_PROBLEM REQUIREMENTS_
Repeat the listing below word for word, minus the pictures.
·····
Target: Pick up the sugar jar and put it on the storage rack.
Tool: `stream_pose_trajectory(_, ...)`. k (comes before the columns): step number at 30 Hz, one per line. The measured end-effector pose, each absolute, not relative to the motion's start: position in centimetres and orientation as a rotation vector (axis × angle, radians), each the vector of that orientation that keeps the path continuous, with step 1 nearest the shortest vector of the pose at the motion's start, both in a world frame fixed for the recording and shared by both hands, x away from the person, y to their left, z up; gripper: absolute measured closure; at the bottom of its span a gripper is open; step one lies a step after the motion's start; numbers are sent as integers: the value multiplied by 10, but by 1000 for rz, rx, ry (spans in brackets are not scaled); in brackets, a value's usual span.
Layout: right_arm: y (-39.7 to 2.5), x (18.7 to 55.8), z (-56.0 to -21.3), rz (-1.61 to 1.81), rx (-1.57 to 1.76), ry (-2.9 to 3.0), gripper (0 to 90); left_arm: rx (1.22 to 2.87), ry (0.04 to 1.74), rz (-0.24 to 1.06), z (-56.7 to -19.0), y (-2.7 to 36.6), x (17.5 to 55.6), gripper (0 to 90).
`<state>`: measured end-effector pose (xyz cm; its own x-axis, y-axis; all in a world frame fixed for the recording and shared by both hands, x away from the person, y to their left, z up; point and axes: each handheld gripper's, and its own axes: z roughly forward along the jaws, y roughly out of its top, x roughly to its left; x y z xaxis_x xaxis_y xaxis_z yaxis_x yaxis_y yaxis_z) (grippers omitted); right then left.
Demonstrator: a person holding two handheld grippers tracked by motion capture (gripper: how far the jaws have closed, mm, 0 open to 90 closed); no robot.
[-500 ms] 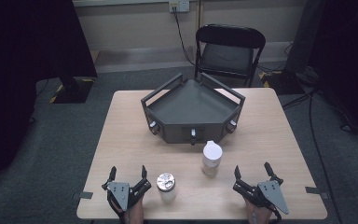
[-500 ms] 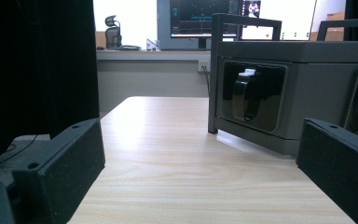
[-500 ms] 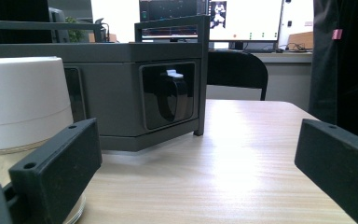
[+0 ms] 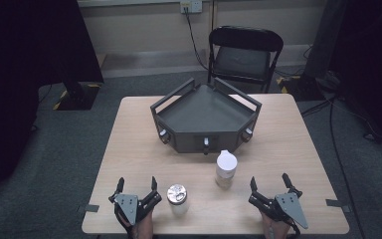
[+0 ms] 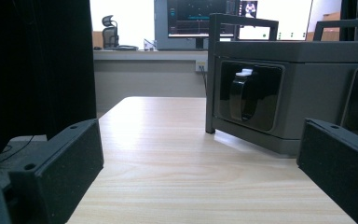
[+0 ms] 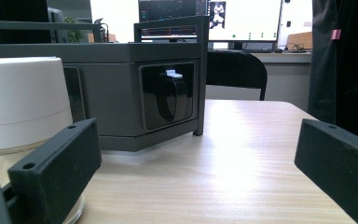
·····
_RESPONSE_
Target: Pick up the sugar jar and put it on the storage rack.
Tool: `stream_pose_trajectory(_, ...)`. k (comes before the columns): step number at 30 Hz, one per line. The measured end-effector pose, each absolute, not relative to the motion's start: position in centimetres and orientation as a rotation vector (axis × angle, radians), each the vector of that orientation that keeps the path continuous, with step 1 nearest the shortest vector of the pose at the motion's start, both in a world frame fixed for the recording and shared by both hands, x away from the person, y to their left, z up; gripper: absolute measured closure; at the bottom of its span a gripper is open; step one lies a step after the motion's start; numbers are sent as integers: the value multiplied by 10, but by 1000 for rz, rx, ry (spans in brackets are not scaled); in brackets, a value's usual span.
Layout: right_arm: y (-39.7 to 2.5), x (18.7 to 55.8), z (-56.0 to -21.3), rz (-1.61 to 1.81), rx (-1.57 to 1.76), ry (-2.9 to 3.0), gripper (0 to 90); left_arm: rx (1.22 to 2.87), ry (0.04 to 1.74), rz (-0.24 to 1.06), z (-56.7 to -19.0), y (-2.7 to 36.6), x (17.5 to 55.6), gripper (0 to 90).
`<state>`: measured end-effector pose (xyz cm; its own x-axis, y-axis; all in a world frame fixed for the recording and shared by both hands, x away from the person, y to their left, z up; point and axes: each handheld gripper's, and its own axes: z roughly forward along the jaws, y roughly out of its top, x roughly to its left; x y z xaxis_x xaxis_y xaxis_z yaxis_x yaxis_y yaxis_z) (grippers omitted); right then left.
Demonstrator: a person holding two handheld grippers tracked by motion capture (gripper: how far the jaws have closed, mm, 0 open to 90 closed); no robot.
[-500 ms] 
[-500 ms] 
[-500 ms] 
[+0 ms] 
[+0 ms] 
[+0 ms] 

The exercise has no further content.